The French military believed the valley of Dien Bien Phu, 19 kilometres long and 13 kilometres wide, to be safe from attacks by the Viet Minh. Nevertheless, in the following weeks and months Vietnamese troops under General Giap prepare to attack Dien Bien Phu. With the help of up to 200,000 porters, the Viet Minh manage to transport heavy artillery up the mountains surrounding the valley of Dien Bien Phu.
In March 1954 the Viet Minh commence their attack on the French garrison of Dien Bien Phu. On May 7, 1954, they conquer the French command center; 9,500 French colonial troops surrender.

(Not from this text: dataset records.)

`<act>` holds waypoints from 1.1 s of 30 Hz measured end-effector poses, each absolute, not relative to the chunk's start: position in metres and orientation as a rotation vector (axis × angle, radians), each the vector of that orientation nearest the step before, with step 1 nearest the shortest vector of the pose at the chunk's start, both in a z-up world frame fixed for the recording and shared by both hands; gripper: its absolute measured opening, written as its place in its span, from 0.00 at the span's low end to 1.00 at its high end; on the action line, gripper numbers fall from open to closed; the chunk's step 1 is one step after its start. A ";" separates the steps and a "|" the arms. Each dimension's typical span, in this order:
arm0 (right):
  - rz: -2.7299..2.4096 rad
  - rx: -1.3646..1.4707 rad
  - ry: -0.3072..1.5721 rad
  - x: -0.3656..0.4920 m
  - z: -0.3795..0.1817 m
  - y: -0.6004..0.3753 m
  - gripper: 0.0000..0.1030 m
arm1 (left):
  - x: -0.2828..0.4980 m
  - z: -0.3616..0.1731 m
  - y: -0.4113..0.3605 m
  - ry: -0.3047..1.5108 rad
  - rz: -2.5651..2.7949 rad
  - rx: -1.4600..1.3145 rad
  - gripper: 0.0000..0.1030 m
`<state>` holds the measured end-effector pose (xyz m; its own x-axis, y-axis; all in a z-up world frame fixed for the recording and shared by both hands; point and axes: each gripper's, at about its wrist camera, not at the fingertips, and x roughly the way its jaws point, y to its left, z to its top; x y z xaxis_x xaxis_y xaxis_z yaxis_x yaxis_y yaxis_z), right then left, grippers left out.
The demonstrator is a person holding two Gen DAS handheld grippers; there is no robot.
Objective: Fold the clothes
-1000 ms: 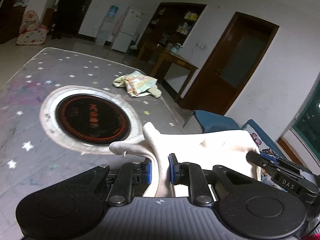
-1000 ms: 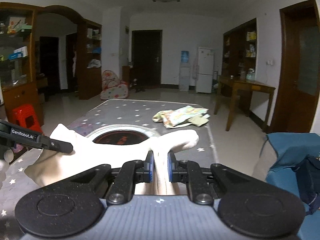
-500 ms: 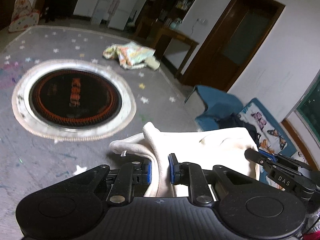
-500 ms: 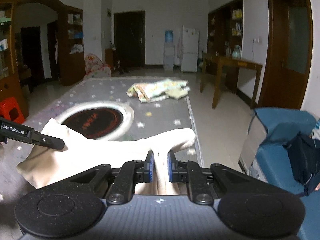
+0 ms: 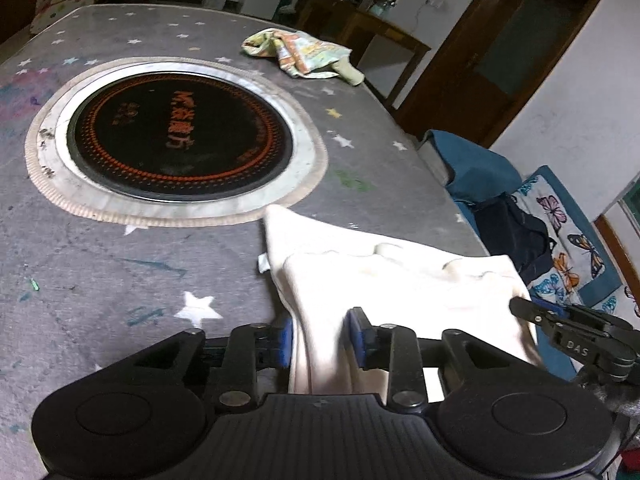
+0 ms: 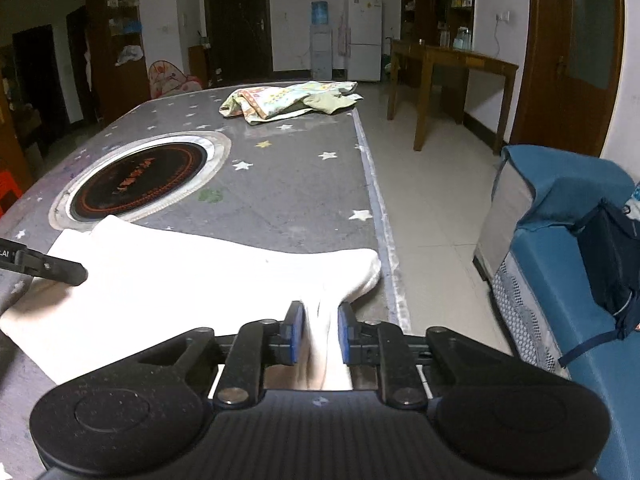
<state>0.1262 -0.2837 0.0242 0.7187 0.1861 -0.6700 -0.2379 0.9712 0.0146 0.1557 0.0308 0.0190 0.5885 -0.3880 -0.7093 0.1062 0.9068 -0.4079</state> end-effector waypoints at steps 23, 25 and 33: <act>0.423 -0.137 0.734 0.162 0.024 -0.243 0.27 | 0.191 0.039 -0.038 0.813 -0.422 -0.088 0.37; 0.436 -0.134 0.744 0.165 0.021 -0.244 0.26 | 0.196 0.035 -0.041 0.832 -0.435 -0.076 0.37; 0.474 -0.152 0.715 0.167 0.018 -0.243 0.04 | 0.205 0.020 -0.049 0.843 -0.467 -0.010 0.17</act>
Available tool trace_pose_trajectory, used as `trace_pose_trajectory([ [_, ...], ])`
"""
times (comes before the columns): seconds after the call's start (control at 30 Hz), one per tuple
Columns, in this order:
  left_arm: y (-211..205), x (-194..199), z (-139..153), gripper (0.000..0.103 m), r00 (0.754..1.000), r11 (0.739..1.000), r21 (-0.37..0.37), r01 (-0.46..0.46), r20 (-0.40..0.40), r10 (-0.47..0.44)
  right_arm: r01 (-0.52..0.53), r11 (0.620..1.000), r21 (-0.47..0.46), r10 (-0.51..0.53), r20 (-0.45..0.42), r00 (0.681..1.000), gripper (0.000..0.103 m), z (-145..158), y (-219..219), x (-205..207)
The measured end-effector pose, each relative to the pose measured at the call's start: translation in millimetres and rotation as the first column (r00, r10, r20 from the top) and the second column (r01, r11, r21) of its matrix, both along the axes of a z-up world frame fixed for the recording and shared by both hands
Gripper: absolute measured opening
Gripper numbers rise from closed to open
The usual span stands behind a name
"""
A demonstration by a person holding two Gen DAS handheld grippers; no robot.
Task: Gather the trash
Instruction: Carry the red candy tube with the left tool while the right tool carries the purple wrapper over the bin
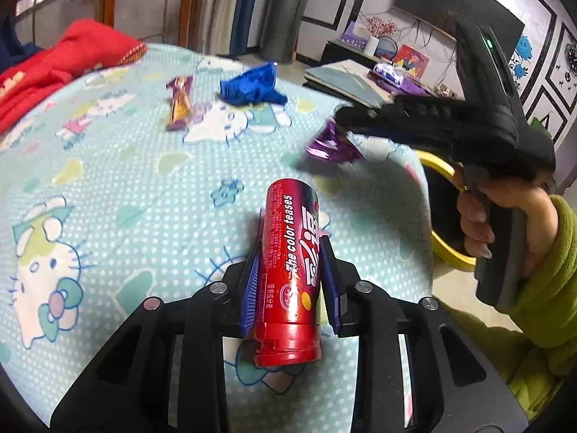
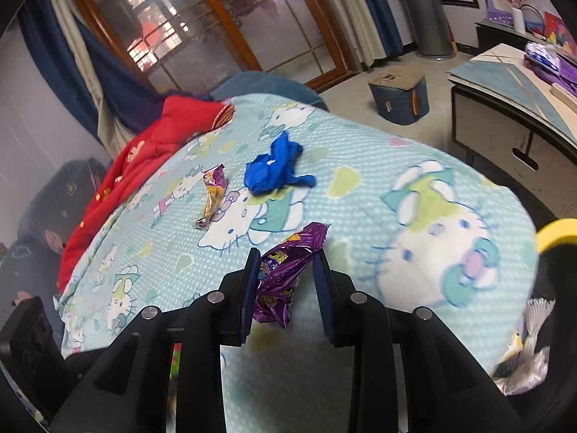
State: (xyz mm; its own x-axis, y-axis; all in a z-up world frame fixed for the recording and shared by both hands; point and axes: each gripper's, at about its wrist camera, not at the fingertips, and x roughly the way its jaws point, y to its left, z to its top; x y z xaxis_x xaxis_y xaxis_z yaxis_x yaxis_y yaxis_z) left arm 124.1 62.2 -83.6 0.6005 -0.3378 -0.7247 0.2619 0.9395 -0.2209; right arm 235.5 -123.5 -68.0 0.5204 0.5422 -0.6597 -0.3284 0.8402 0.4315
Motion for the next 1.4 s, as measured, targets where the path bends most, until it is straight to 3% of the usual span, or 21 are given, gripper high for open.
trace_pose_trajectory([
  [0.43, -38.8, 16.7, 39.1, 0.023, 0.994, 0.998, -0.06, -0.021, 0.11, 0.027, 0.082, 0.997, -0.009, -0.081, 0.073, 0.994, 0.029, 32.5, -74.6, -23.4],
  [0.67, -71.5, 25.2, 55.7, 0.023, 0.988, 0.998, -0.064, 0.024, 0.151, -0.014, 0.149, 0.988, -0.048, -0.142, 0.12, 0.983, 0.029, 41.3, -117.5, -36.4],
  [0.97, -116.5, 28.6, 59.8, 0.023, 0.98, 0.993, -0.064, 0.094, 0.183, -0.081, 0.248, 0.966, -0.076, -0.238, 0.127, 0.963, 0.029, 33.1, -172.4, -57.6],
  [1.4, -170.6, 28.6, 50.0, 0.023, 0.962, 0.977, -0.029, 0.212, 0.182, -0.204, 0.333, 0.938, -0.096, -0.32, 0.127, 0.939, 0.029, 23.7, -218.9, -71.4],
])
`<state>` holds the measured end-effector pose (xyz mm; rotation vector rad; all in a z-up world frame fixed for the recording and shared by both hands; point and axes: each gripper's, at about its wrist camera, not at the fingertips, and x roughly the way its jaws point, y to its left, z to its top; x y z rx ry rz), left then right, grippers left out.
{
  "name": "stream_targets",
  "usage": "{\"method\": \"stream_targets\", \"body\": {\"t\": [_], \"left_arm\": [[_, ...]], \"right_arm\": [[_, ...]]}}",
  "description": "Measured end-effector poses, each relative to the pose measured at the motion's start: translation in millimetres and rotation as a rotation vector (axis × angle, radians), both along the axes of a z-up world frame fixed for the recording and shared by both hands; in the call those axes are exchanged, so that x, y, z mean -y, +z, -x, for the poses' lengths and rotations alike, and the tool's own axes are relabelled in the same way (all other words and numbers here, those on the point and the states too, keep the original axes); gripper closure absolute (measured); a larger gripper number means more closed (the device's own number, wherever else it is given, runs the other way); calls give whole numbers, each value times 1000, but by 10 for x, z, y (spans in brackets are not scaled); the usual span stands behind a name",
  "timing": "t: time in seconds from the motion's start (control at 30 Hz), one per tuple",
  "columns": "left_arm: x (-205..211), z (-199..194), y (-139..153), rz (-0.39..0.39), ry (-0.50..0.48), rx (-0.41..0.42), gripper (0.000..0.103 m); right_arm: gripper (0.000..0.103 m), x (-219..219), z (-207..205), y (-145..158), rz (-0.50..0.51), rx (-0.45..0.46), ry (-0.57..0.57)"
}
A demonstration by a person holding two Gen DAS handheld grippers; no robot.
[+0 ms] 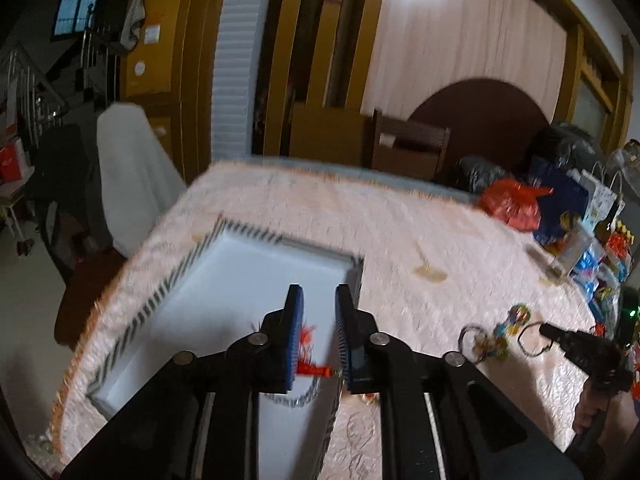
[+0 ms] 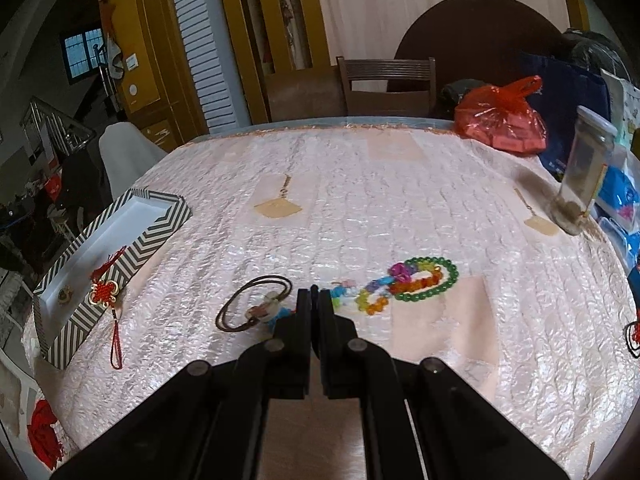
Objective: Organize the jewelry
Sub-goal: 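Carry the red tassel knot with the left tool over the white tray, then open the left tool to drop the tassel while the right tool grasps the black hair tie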
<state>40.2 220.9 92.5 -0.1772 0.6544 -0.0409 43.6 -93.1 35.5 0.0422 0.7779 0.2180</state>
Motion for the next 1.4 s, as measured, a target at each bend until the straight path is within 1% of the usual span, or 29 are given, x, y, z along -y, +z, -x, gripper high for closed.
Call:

It is one of the gravest defeats in the history of the French colonial forces.
More than 20,000 Viet Minh and more than 3,000 French were killed in the battle for Dien Bien Phu. In the war between the Viet Minh and the French, which overall lasted for nine years, up to one million civilians, 200,000 to 300,000 Viet Minh and some 95,000 French colonial troops lost their lives.
On July 20, 1954 in Geneva, negotiators of the Viet Minh and France agree on the division of Vietnam into two states: a communist North Vietnam and a capitalist South-Vietnam.
In the years 1959-1963 the communist government of North Vietnam, after first having assumed that the communist guerrillas of South Vietnam could topple the Diem government by themselves, steers a course of escalating military confrontation. More than 40,000 North Vietnamese guerrilla infiltrate the South and provide the South Vietnamese communists with arms and ammunition transported on the Ho Chi Minh Trail on Laotian and Cambodian territory.
In 1961, newly elected US president Kennedy sends the first 100 military advisors and a special unit of 400 soldiers to Vietnam. In the following year the US increase the presence of their troops in Vietnam to 11,000 soldiers.
On August 2, 1964, two American cruisers are fired at by North Vietnamese patrol boats in the Bay of Tonkin. The US insist that the cruisers had been in international waters and use the incident as an excuse to bomb targets in North Vietnam for the first time. Only in 1971 it becomes known that the two American warships had violated the territorial waters of North Vietnam.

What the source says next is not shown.